* WHAT IS EXPECTED
The material below holds pictures; leave them out and reproduce exactly the lines from the one with "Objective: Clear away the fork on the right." through the one with "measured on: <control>", inclusive.
'''
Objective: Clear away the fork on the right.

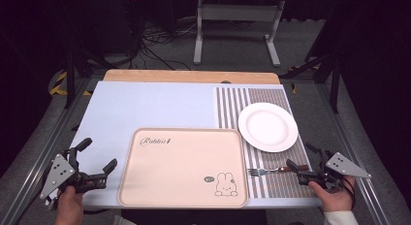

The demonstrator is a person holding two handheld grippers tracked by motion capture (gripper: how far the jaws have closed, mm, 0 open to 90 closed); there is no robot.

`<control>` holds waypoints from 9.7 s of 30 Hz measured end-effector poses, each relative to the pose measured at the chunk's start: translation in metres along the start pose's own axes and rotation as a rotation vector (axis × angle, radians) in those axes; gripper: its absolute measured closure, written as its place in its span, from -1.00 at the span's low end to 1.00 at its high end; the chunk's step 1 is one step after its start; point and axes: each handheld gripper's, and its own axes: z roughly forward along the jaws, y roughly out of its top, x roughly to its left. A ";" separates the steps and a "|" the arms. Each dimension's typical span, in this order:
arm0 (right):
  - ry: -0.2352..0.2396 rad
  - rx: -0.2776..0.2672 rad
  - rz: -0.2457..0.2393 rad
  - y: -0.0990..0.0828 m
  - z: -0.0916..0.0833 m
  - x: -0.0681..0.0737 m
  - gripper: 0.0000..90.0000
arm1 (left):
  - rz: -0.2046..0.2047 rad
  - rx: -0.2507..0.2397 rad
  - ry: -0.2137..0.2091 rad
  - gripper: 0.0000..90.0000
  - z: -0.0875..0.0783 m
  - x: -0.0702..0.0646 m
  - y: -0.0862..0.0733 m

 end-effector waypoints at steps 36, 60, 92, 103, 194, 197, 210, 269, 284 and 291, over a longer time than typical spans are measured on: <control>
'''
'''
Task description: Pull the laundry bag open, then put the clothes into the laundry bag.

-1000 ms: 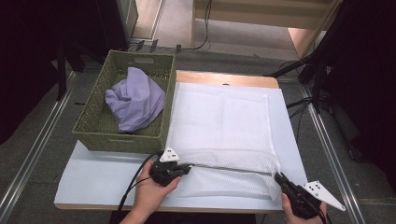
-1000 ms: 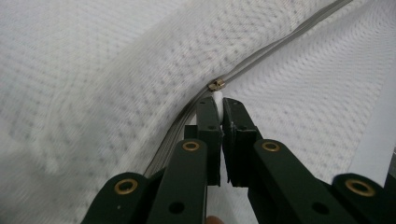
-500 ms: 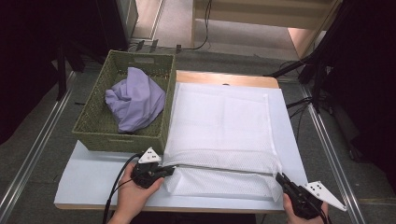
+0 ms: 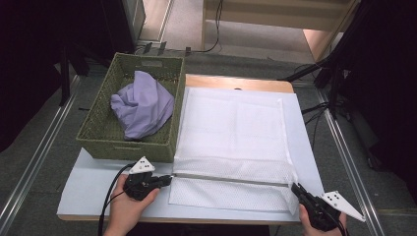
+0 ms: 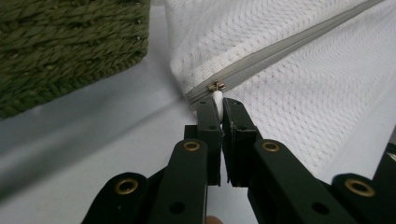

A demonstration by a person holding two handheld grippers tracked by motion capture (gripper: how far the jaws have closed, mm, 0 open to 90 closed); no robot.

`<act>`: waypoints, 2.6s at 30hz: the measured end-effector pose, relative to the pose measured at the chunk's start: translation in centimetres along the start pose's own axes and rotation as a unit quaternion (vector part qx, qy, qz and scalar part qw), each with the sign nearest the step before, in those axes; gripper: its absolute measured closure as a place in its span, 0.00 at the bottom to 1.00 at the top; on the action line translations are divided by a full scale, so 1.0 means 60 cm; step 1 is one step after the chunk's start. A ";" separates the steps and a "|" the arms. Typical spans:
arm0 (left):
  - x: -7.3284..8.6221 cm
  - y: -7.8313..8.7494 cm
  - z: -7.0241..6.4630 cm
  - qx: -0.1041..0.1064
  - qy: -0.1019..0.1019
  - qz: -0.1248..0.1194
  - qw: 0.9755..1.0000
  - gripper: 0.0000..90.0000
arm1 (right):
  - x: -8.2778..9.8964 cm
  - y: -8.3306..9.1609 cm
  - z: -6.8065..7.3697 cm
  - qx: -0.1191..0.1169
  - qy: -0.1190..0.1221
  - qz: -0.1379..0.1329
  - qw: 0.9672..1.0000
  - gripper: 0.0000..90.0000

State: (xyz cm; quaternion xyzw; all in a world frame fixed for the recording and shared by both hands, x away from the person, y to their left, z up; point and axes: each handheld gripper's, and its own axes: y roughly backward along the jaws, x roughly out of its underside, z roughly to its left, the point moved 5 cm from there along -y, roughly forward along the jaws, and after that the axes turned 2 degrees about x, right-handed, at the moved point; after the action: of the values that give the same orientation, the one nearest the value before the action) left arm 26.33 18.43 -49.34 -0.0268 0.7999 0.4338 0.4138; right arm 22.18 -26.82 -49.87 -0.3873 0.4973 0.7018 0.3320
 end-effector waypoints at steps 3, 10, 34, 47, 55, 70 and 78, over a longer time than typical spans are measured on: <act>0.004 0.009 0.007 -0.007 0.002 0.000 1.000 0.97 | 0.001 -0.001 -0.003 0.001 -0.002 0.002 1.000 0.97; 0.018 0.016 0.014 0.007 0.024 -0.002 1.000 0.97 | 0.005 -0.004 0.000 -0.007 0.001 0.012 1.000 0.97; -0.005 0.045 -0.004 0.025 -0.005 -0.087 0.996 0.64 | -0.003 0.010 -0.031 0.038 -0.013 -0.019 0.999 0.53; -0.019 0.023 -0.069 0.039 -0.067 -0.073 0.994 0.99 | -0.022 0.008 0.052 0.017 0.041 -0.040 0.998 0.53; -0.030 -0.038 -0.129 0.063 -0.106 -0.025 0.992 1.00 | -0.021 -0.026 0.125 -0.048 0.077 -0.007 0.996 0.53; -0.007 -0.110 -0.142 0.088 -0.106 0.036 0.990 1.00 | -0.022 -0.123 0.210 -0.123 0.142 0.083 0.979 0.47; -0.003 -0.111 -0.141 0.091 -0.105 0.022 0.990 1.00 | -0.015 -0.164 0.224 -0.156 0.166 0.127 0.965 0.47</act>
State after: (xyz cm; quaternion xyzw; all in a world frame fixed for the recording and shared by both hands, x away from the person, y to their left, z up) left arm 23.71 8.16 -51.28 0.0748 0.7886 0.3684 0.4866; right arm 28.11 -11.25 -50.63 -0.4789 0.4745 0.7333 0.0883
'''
* REPLY
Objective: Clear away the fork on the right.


The demonstrator is a person holding two handheld grippers tracked by motion capture (gripper: how far the jaws have closed, mm, 0 open to 90 closed); there is no robot.

`<control>` holds waypoints from 9.7 s of 30 Hz measured end-effector poses, each relative to the pose measured at the chunk's start: translation in metres along the start pose's own axes and rotation as a rotation vector (axis × angle, radians) in those axes; gripper: its absolute measured closure, written as its place in its span, from -1.00 at the span's low end to 1.00 at its high end; the chunk's step 1 is one step after its start; point and axes: each handheld gripper's, and its own axes: z roughly forward along the jaws, y roughly out of its top, x roughly to its left. A ";" separates the steps and a "|" the arms. Each dimension's typical span, in this order:
arm0 (right):
  - ry: -0.2352..0.2396 rad
  - rx: -0.2776..0.2672 rad
  - rz: -0.2457..0.2393 rad
  - y: -0.0990..0.0828 m
  - z: -0.0916..0.0833 m
  - x: -0.0681..0.0737 m
  - gripper: 0.0000..90.0000
arm1 (left):
  - rz: -0.2046..0.2047 rad
  - rx: -0.2507..0.2397 rad
  - ry: -0.2137..0.2091 rad
  - gripper: 0.0000..90.0000
  - z: -0.0875..0.0783 m
  - x: -0.0702..0.0646 m
  - y: -0.0862..0.0733 m

 end-effector waypoints at steps 36, 60, 92, 103, 194, 197, 210, 269, 284 and 291, over a longer time than typical spans are measured on: <control>

No more output is needed here.